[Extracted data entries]

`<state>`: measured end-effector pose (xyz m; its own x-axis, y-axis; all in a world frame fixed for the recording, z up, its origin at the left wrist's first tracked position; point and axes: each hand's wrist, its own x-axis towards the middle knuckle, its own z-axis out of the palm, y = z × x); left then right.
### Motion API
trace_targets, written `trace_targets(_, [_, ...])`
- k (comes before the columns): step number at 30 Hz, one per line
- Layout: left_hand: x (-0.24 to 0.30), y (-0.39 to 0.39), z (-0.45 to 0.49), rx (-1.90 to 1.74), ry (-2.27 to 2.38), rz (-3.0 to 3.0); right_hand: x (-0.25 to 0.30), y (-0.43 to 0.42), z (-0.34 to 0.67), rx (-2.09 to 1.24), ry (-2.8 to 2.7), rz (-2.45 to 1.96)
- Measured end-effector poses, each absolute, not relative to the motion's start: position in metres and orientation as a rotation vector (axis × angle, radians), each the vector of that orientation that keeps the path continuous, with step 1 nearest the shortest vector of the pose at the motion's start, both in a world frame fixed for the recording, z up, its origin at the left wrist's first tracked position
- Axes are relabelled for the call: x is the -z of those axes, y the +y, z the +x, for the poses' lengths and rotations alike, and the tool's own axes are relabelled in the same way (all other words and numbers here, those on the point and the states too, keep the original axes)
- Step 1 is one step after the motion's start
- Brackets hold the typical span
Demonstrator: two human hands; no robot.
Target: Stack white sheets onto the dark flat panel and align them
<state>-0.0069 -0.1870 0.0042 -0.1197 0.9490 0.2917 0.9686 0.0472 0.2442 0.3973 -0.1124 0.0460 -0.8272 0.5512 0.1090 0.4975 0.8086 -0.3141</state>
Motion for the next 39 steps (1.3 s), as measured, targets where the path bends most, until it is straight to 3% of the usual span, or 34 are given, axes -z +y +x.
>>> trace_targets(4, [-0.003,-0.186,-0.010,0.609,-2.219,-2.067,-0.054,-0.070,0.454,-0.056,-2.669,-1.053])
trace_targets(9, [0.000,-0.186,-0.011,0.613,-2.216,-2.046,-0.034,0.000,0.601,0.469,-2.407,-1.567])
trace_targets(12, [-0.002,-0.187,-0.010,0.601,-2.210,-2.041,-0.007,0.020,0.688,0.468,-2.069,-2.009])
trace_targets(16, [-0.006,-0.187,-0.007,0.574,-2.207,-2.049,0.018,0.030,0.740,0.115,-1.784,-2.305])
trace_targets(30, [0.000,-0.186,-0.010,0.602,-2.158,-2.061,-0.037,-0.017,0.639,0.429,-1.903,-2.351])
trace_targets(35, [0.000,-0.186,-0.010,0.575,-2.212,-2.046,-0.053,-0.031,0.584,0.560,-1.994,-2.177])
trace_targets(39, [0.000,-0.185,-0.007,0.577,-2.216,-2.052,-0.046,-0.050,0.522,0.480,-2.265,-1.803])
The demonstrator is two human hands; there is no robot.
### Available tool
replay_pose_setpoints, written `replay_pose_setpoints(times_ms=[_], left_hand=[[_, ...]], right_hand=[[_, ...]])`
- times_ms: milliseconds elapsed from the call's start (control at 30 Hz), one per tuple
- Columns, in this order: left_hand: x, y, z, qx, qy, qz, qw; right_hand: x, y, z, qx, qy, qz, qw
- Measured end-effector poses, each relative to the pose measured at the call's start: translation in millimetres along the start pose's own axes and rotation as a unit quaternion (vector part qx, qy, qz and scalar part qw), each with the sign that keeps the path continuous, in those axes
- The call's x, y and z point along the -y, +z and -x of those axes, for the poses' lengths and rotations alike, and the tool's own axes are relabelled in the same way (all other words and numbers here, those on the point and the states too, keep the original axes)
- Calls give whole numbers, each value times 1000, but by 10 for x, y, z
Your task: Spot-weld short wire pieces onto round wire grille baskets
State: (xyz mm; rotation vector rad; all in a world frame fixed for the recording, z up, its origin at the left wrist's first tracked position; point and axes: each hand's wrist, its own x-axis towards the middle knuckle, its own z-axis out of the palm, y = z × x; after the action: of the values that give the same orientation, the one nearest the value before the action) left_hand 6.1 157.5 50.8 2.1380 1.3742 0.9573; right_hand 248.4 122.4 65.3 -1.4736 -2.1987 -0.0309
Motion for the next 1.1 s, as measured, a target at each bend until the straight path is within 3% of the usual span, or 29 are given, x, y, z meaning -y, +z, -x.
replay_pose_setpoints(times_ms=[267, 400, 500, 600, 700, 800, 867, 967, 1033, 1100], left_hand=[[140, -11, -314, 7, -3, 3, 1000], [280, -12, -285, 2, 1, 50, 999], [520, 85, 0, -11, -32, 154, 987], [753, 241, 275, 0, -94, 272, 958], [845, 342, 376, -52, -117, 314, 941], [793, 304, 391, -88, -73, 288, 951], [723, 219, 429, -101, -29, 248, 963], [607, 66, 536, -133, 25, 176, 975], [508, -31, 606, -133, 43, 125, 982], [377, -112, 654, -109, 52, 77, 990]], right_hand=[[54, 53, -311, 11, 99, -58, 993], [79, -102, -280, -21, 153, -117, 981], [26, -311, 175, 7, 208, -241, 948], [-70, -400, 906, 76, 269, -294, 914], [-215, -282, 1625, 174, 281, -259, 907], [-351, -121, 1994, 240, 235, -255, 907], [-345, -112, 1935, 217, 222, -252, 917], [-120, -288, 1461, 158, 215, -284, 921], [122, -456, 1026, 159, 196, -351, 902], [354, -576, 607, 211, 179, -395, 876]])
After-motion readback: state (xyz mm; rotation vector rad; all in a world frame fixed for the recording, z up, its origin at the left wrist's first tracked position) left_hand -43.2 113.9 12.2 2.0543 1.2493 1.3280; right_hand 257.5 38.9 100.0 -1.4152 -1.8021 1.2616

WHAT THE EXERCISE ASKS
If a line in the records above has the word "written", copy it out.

EXPECTED OUTPUT
trace_targets, written `trace_targets(_, [_, ...])`
replay_pose_setpoints, written `replay_pose_setpoints(times_ms=[_], left_hand=[[_, ...]], right_hand=[[_, ...]])`

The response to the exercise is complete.